__Instructions to follow__. Lines from the one containing "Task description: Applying" through the last line of the data are to be repeated word for word, both ends included.

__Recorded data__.
*** Begin section ***

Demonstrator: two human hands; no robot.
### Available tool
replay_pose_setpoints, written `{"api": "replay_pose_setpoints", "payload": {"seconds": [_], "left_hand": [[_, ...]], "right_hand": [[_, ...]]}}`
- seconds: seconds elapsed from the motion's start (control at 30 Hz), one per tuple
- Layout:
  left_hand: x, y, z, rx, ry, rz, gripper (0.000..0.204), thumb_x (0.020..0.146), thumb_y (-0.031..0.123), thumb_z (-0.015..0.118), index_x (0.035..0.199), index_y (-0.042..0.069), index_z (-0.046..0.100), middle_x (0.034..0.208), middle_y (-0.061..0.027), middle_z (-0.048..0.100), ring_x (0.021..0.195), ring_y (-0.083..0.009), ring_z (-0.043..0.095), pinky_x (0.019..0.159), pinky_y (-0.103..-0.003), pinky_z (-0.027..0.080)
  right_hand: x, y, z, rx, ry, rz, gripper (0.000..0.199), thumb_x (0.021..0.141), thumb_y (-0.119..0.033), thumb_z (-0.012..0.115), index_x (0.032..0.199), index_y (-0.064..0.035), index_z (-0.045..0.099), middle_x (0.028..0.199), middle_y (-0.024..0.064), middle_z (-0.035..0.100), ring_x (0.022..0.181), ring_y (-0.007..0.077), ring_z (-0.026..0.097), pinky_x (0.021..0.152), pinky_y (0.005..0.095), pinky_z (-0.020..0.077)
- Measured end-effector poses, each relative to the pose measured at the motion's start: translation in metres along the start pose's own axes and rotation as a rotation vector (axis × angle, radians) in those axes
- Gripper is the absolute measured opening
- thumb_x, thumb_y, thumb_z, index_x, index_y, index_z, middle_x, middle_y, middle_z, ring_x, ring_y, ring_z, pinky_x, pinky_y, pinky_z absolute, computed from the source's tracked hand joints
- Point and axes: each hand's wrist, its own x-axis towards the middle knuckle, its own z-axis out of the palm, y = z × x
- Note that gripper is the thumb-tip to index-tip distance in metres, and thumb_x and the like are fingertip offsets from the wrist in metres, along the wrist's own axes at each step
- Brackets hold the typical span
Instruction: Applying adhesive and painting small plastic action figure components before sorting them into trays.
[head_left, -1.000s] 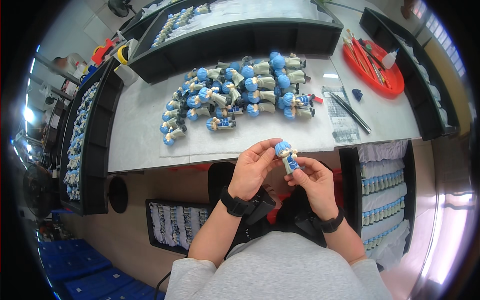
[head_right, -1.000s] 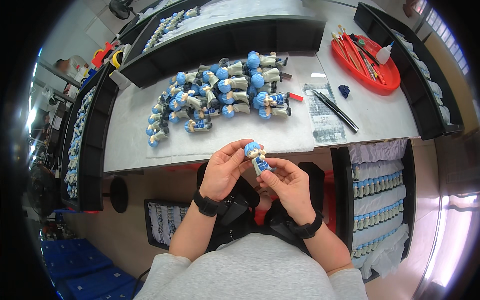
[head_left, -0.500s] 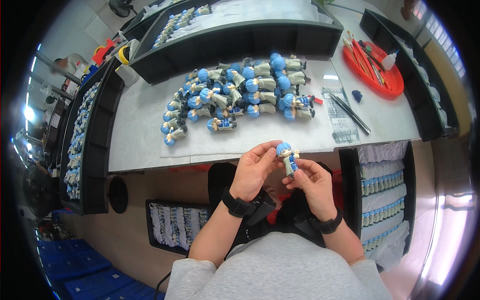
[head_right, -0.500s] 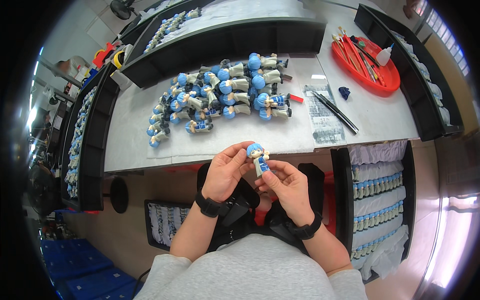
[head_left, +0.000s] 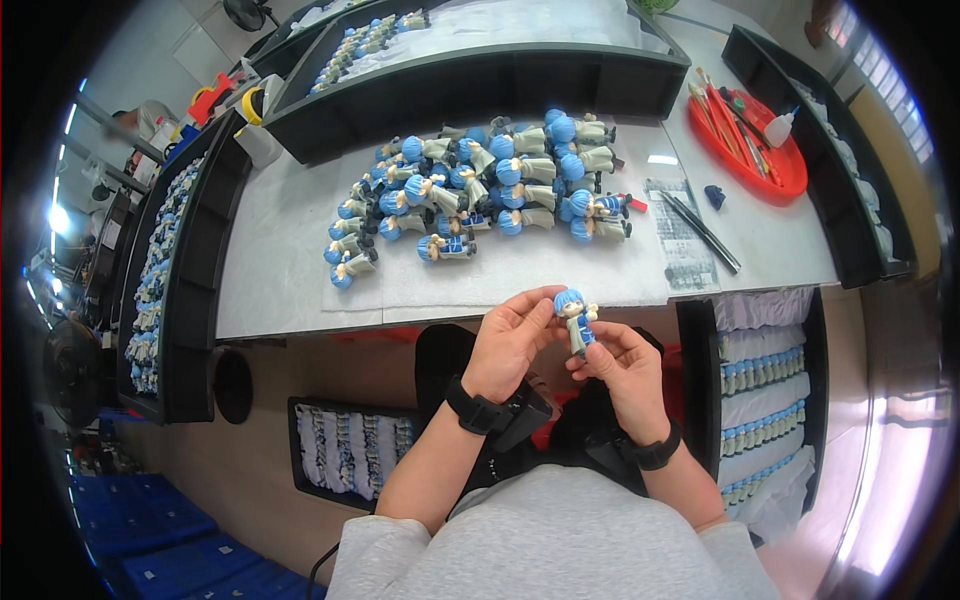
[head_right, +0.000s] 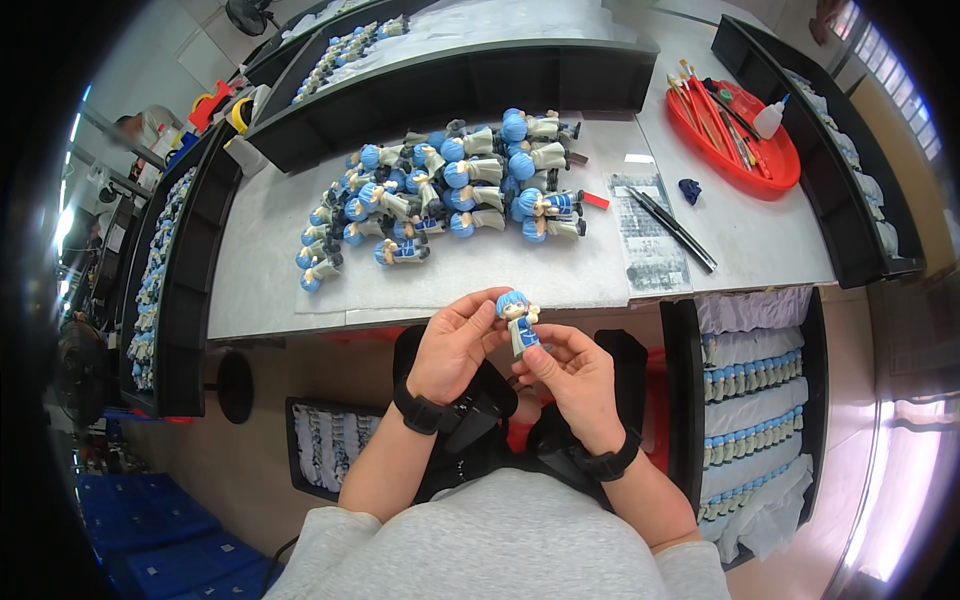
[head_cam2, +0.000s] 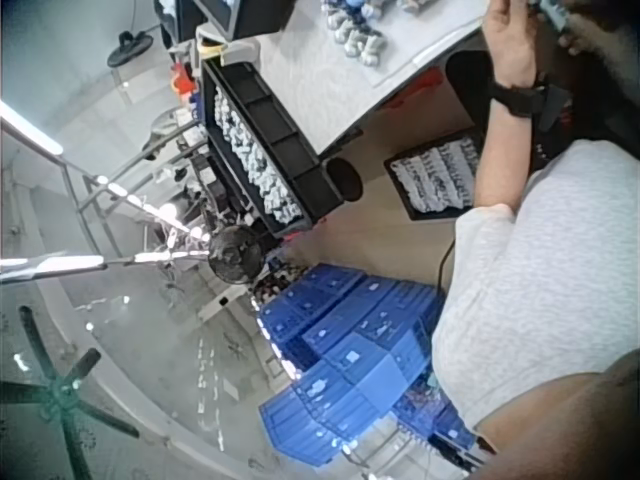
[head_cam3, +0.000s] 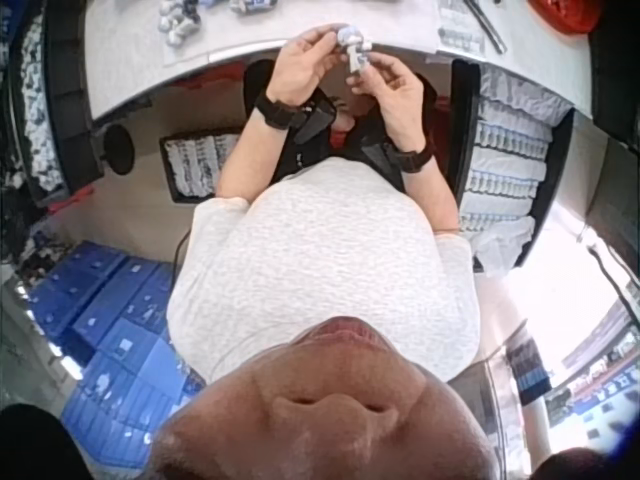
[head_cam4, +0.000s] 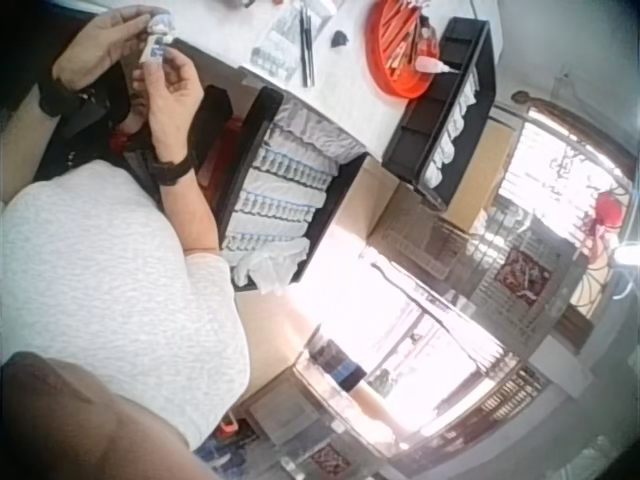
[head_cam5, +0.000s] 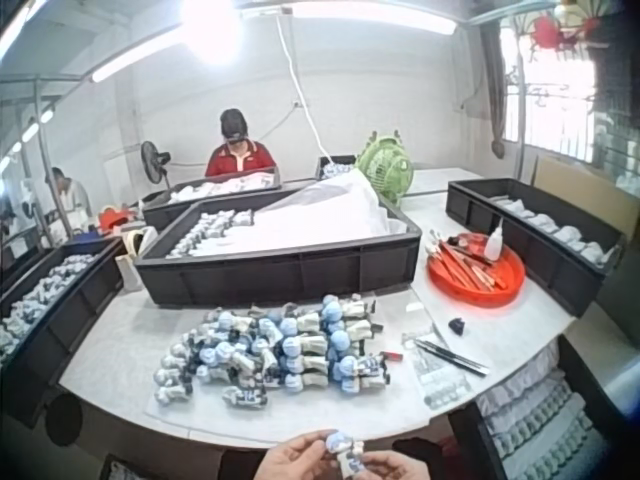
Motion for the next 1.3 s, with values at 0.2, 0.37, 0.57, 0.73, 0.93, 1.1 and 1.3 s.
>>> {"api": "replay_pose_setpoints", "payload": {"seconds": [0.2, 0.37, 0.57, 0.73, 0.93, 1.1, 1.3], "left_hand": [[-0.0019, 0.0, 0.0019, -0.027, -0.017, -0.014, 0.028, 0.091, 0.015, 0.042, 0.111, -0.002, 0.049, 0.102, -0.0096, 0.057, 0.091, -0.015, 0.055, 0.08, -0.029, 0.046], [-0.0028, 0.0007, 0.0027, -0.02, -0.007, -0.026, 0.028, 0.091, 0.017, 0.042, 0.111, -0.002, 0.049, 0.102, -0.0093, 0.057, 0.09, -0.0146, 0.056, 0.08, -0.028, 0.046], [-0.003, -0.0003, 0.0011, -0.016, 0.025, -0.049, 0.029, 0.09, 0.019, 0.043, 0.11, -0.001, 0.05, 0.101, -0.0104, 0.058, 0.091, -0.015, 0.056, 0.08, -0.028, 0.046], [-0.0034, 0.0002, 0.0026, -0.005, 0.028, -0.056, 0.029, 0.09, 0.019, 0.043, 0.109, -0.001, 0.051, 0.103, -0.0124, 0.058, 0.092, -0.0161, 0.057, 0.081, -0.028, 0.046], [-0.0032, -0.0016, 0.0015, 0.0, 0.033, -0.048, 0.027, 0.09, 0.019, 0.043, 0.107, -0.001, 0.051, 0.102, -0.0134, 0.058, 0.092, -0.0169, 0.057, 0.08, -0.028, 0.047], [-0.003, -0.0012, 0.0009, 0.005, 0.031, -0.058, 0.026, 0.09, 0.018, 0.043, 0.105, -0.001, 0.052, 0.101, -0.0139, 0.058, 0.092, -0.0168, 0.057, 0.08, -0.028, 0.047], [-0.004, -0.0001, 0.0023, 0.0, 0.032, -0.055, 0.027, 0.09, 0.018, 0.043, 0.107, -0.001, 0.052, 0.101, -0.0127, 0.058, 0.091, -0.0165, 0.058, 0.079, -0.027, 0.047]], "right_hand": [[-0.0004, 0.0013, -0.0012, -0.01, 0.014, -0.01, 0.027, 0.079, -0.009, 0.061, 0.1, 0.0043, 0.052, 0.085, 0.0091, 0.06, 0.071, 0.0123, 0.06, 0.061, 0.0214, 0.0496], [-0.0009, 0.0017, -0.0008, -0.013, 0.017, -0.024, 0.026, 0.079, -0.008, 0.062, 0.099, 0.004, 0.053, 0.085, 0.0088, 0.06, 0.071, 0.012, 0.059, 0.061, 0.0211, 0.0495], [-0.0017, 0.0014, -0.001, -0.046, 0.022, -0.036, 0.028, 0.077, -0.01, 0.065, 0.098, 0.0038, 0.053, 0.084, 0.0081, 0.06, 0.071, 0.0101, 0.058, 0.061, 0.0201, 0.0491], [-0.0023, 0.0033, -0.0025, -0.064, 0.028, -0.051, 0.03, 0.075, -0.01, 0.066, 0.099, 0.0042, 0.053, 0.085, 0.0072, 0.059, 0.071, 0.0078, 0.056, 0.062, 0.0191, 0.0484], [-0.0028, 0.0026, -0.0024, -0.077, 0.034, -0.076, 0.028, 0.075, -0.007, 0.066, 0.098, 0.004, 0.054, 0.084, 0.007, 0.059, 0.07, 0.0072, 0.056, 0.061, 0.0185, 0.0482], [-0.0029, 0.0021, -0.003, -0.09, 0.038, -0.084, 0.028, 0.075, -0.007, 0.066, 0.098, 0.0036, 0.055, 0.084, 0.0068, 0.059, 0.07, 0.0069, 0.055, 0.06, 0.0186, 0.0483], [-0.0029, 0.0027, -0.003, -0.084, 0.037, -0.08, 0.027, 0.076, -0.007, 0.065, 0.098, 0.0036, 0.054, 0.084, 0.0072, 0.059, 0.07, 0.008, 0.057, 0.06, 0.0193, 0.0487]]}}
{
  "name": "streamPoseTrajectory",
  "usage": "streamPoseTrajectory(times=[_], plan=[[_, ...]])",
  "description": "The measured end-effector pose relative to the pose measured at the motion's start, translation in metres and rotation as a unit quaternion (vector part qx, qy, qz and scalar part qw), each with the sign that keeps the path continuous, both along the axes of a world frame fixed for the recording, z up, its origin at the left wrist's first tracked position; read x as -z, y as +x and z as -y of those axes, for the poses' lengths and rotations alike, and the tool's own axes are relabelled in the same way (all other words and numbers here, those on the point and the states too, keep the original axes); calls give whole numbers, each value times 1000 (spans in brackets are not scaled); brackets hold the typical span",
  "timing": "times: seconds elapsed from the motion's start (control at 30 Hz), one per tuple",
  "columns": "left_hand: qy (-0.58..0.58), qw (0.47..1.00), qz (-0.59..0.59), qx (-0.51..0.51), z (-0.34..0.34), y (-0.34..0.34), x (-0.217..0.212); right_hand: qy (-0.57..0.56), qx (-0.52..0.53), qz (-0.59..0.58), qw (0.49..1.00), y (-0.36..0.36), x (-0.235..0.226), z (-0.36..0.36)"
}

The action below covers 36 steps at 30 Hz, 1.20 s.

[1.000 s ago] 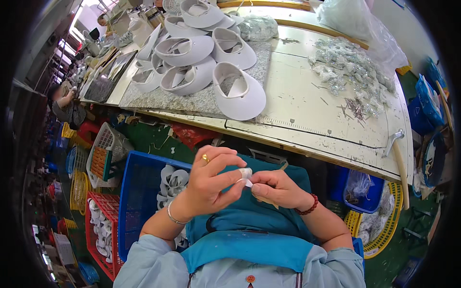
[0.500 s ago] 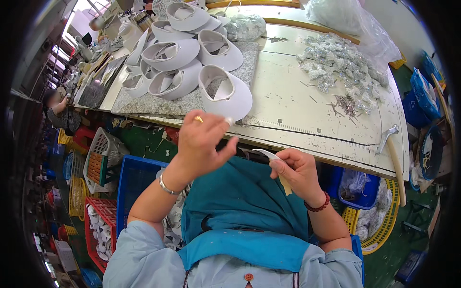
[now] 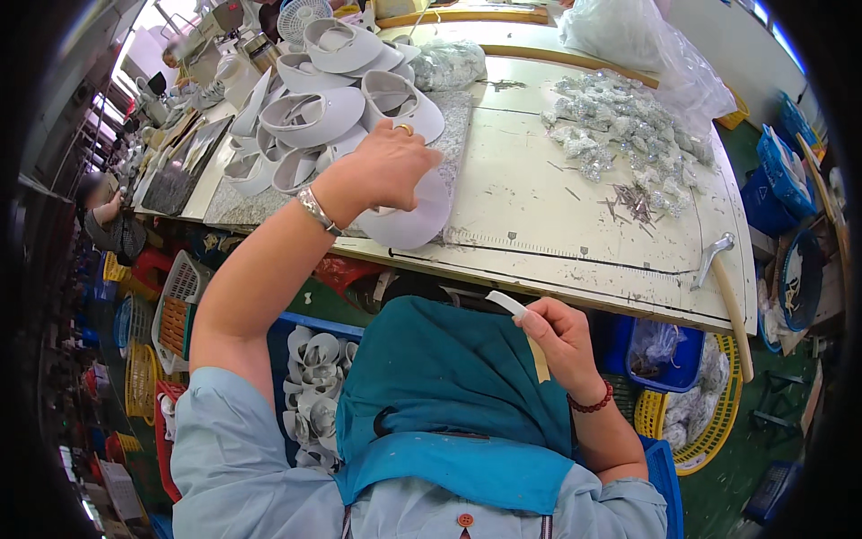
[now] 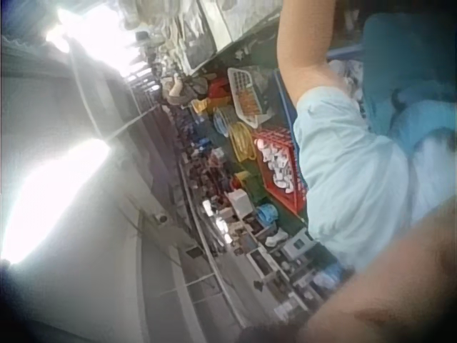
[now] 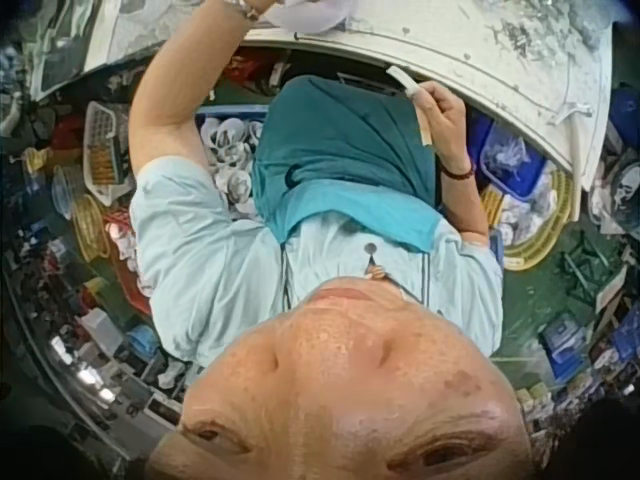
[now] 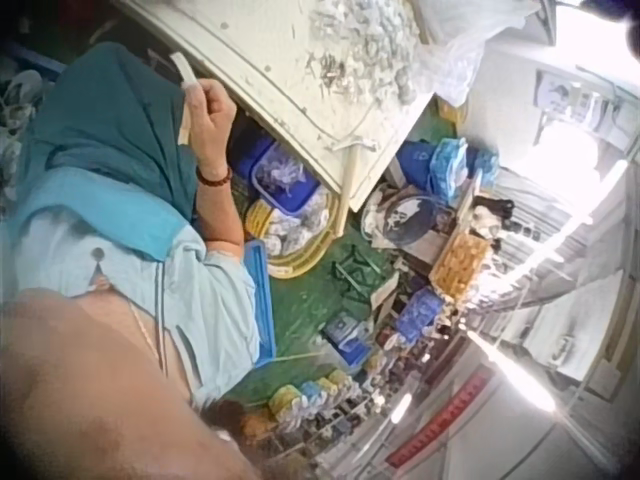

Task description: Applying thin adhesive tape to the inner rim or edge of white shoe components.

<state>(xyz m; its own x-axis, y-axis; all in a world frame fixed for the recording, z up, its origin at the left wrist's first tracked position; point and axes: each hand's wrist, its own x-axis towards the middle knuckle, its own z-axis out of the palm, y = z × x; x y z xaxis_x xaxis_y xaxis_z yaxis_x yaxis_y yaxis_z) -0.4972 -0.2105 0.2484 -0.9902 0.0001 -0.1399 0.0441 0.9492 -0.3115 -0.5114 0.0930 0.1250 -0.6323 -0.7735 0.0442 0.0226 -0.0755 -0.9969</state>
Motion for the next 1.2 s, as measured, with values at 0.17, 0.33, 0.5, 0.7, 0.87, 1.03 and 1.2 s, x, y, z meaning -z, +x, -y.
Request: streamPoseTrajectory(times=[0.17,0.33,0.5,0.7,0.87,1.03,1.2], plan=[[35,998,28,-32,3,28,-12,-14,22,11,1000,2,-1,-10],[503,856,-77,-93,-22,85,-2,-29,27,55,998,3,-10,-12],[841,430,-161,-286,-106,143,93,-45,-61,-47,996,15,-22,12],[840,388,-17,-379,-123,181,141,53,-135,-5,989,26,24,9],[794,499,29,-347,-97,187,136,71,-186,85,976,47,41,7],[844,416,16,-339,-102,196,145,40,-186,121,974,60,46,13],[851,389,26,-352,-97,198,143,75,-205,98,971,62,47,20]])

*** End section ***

__Written solution__.
Task description: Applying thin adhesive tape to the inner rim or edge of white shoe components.

<state>(xyz m; its own x-axis, y-axis; all in a world frame fixed for the recording, z up, its origin at the left wrist's first tracked position; point and axes: each hand's wrist, its own x-axis towards the middle knuckle, its own z-axis out of the palm, y = z × x; x y z xaxis_x xaxis_y xaxis_z yaxis_x yaxis_y yaxis_z) -0.4972 -0.2105 0.2484 -0.9902 0.0001 -0.1399 0.0441 0.9492 -0.3115 -0.5114 0.0930 0.1250 -0.6323 -0.7735 0.0442 0.0226 -0.0755 -0.9969</state>
Motion for the next 1.2 s, as measured, with values at 0.17, 0.33, 0.5, 0.7, 0.87, 1.03 and 1.2 s, x, y, z meaning -z, +x, -y.
Request: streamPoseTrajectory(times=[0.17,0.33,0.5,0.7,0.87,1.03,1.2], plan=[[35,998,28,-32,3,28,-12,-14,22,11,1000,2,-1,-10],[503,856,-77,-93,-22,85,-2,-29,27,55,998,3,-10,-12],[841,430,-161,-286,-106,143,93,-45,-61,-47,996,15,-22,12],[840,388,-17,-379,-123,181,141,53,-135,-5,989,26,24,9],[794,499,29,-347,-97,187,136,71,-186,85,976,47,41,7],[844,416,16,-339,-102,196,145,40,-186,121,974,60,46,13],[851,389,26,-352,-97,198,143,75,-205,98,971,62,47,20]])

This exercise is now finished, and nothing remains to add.